> **TASK INSTRUCTIONS**
Look through the data below and show every line that includes "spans".
RECORDED INFORMATION Block Start
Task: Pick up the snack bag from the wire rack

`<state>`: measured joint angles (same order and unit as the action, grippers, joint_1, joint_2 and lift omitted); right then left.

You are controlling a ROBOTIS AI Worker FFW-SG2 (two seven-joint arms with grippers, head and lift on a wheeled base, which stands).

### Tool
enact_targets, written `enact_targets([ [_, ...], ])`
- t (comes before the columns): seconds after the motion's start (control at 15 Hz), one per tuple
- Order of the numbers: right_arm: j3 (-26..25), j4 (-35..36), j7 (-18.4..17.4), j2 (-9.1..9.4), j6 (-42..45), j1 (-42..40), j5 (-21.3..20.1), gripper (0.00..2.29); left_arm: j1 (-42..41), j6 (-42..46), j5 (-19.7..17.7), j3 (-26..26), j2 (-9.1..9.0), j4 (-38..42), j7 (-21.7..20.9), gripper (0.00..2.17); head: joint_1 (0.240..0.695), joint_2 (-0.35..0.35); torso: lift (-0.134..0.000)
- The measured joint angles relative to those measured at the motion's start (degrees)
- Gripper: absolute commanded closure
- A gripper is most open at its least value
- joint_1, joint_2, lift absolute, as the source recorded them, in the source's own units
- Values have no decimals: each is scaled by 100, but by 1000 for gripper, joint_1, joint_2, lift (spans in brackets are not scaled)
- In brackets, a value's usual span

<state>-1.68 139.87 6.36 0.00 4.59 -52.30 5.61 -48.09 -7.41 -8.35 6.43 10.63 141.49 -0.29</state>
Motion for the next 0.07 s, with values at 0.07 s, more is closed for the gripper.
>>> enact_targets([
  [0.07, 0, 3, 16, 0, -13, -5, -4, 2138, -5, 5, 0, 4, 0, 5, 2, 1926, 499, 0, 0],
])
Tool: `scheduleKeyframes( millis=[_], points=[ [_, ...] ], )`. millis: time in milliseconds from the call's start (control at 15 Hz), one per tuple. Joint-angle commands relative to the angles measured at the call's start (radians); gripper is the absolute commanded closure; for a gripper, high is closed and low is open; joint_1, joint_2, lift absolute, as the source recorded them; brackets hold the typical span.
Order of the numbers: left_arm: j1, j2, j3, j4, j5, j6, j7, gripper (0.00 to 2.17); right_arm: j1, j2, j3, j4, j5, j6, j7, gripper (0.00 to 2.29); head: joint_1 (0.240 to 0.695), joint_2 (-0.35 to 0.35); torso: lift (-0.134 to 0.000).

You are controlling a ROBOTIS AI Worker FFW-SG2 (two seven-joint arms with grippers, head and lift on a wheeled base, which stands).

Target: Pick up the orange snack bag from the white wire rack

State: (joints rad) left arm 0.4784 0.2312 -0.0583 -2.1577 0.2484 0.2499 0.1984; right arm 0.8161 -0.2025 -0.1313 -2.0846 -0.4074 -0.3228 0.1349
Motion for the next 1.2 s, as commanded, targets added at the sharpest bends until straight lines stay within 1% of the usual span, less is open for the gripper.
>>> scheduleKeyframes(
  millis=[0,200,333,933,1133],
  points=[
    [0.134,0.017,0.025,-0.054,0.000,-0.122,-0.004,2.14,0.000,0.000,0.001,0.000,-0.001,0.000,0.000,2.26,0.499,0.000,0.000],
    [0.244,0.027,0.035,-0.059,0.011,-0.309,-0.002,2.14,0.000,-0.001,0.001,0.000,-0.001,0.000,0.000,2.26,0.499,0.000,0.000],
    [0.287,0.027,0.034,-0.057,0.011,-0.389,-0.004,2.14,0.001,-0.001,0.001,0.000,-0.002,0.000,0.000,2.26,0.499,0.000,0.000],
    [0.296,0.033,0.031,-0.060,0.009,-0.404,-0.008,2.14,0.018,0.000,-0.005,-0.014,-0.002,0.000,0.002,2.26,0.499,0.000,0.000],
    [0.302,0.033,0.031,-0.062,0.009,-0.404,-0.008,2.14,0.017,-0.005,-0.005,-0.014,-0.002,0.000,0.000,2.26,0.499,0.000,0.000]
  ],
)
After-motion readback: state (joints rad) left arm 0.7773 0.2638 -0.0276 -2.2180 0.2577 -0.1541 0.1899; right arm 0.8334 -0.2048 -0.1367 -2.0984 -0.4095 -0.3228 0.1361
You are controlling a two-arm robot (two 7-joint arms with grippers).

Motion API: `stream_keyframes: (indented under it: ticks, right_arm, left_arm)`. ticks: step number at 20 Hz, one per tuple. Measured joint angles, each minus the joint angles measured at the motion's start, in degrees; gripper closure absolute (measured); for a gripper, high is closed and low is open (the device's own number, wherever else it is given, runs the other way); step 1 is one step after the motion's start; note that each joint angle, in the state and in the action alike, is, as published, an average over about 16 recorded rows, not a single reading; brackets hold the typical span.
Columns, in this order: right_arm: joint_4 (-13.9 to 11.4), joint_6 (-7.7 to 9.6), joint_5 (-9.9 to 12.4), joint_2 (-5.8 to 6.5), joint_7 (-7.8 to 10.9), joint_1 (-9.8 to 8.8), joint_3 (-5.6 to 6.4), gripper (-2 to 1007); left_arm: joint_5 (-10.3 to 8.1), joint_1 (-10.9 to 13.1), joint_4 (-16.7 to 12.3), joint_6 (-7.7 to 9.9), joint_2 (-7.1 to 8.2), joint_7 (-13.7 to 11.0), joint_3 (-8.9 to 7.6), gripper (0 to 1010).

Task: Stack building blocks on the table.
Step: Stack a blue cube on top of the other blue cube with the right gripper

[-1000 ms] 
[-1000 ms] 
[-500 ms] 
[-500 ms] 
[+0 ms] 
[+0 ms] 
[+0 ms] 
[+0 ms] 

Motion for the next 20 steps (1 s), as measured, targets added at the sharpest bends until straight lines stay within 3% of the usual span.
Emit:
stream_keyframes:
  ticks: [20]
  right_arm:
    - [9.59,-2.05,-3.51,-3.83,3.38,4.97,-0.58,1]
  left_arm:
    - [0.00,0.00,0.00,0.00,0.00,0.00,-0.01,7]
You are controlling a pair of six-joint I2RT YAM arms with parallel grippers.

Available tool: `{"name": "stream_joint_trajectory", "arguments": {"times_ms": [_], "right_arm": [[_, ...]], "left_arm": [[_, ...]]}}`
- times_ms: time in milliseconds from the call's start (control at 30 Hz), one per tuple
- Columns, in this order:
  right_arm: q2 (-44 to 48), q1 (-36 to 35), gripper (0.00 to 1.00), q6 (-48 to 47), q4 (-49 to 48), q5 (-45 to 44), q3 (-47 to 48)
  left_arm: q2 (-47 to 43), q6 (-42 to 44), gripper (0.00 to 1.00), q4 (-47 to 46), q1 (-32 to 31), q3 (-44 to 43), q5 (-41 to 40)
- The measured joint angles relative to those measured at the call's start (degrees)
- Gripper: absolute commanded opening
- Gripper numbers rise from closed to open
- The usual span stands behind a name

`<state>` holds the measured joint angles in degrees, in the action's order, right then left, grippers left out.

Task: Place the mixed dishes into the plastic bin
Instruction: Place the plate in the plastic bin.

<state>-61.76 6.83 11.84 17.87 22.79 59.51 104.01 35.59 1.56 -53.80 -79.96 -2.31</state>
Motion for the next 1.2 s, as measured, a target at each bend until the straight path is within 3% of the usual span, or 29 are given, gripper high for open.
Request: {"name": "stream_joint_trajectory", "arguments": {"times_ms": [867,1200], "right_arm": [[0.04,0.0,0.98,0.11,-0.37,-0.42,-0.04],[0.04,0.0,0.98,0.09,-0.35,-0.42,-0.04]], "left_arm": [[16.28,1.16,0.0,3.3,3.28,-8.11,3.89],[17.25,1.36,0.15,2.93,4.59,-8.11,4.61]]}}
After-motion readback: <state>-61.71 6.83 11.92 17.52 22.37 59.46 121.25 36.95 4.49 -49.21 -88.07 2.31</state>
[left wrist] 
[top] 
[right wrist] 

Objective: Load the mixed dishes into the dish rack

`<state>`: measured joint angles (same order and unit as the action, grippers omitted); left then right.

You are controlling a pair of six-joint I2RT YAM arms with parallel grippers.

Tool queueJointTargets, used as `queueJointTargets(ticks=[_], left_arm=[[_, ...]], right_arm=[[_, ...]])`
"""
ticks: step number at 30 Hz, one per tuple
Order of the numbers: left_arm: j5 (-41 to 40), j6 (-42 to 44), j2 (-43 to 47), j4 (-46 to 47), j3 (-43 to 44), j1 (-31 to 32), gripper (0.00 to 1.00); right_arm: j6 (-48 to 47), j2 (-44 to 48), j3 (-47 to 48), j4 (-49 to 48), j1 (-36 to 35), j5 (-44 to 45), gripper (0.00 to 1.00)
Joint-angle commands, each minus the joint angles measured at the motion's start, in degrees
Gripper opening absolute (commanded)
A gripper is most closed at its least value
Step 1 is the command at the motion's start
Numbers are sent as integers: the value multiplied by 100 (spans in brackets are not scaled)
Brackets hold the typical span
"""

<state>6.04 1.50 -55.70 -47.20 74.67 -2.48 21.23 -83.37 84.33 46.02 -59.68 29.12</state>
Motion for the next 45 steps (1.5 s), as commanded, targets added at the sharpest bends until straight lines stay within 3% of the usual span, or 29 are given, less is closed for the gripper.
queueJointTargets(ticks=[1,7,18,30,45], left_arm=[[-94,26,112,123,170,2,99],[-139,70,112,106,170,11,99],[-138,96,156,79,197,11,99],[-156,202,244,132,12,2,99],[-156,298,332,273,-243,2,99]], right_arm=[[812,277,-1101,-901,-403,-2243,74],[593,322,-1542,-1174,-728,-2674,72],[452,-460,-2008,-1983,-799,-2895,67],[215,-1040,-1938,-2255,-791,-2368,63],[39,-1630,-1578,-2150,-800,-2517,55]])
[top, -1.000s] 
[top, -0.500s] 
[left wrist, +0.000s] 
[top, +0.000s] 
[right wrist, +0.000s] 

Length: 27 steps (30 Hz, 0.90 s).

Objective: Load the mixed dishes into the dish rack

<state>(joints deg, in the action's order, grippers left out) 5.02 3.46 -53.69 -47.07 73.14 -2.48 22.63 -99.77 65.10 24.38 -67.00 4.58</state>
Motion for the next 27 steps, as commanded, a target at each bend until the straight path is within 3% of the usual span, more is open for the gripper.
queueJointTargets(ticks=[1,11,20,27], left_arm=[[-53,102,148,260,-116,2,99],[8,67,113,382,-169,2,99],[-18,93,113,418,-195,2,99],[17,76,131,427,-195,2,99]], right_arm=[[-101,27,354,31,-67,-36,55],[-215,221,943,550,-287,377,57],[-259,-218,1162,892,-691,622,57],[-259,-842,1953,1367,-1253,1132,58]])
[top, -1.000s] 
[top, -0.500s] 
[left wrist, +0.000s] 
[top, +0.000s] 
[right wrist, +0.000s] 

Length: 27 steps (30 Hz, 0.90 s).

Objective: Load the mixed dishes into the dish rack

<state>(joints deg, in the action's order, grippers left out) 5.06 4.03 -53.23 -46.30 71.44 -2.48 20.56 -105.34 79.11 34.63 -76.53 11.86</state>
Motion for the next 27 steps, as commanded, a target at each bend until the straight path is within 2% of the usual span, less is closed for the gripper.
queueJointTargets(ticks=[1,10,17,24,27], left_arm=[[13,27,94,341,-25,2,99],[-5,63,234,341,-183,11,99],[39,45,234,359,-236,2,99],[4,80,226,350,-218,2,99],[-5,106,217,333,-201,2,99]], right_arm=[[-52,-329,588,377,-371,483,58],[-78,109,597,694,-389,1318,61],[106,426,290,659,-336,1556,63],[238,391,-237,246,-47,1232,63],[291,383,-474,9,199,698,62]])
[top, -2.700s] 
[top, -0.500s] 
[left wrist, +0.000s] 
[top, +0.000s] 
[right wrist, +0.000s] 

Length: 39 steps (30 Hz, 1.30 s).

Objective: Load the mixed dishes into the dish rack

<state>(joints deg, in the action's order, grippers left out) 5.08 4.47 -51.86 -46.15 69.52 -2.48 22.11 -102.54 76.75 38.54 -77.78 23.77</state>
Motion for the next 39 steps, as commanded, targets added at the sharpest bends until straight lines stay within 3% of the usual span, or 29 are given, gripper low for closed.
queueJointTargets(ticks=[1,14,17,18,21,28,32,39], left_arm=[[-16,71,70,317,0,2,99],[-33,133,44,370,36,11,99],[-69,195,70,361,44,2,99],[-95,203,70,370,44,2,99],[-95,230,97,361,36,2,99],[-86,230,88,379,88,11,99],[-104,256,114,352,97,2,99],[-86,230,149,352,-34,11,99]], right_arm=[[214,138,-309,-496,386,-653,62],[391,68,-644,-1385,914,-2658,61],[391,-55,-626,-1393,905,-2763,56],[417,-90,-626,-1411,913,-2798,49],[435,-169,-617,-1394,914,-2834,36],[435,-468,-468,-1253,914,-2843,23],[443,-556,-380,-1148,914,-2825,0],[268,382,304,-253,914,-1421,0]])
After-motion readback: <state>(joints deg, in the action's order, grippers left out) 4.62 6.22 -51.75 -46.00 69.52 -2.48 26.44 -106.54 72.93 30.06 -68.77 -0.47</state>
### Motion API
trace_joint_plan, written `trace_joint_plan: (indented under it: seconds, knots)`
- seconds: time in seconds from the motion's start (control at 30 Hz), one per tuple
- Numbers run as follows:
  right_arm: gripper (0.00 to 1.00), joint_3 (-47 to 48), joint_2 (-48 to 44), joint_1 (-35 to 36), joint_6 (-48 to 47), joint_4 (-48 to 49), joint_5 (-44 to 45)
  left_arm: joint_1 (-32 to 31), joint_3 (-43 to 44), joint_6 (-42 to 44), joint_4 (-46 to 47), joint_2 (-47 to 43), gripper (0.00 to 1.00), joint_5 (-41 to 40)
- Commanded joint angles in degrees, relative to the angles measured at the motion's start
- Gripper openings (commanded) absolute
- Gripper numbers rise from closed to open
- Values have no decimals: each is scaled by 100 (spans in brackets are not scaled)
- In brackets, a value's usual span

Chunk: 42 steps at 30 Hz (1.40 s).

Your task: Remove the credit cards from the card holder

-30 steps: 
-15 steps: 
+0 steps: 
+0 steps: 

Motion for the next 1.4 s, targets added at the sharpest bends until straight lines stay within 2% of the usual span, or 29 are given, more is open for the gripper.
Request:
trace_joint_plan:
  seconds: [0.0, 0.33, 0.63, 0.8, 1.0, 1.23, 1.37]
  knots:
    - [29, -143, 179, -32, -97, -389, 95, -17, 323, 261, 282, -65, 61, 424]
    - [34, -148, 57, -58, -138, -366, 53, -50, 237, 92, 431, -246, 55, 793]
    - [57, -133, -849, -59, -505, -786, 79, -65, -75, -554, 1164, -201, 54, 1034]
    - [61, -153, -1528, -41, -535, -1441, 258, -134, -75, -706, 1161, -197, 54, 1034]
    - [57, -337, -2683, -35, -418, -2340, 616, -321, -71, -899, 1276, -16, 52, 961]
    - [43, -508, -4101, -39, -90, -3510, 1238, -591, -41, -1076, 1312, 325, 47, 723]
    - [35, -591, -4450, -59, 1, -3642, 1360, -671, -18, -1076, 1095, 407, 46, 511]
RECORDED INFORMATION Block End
> **ANSWER TO THE EXERCISE**
- Values have no decimals: each is scaled by 100, but by 1000 for gripper, joint_1, joint_2, lift (spans in brackets are not scaled)
Numbers are sent as integers: the value multiplied by 100 (spans in brackets are not scaled)
- Values have no decimals: each is scaled by 100 (spans in brackets are not scaled)

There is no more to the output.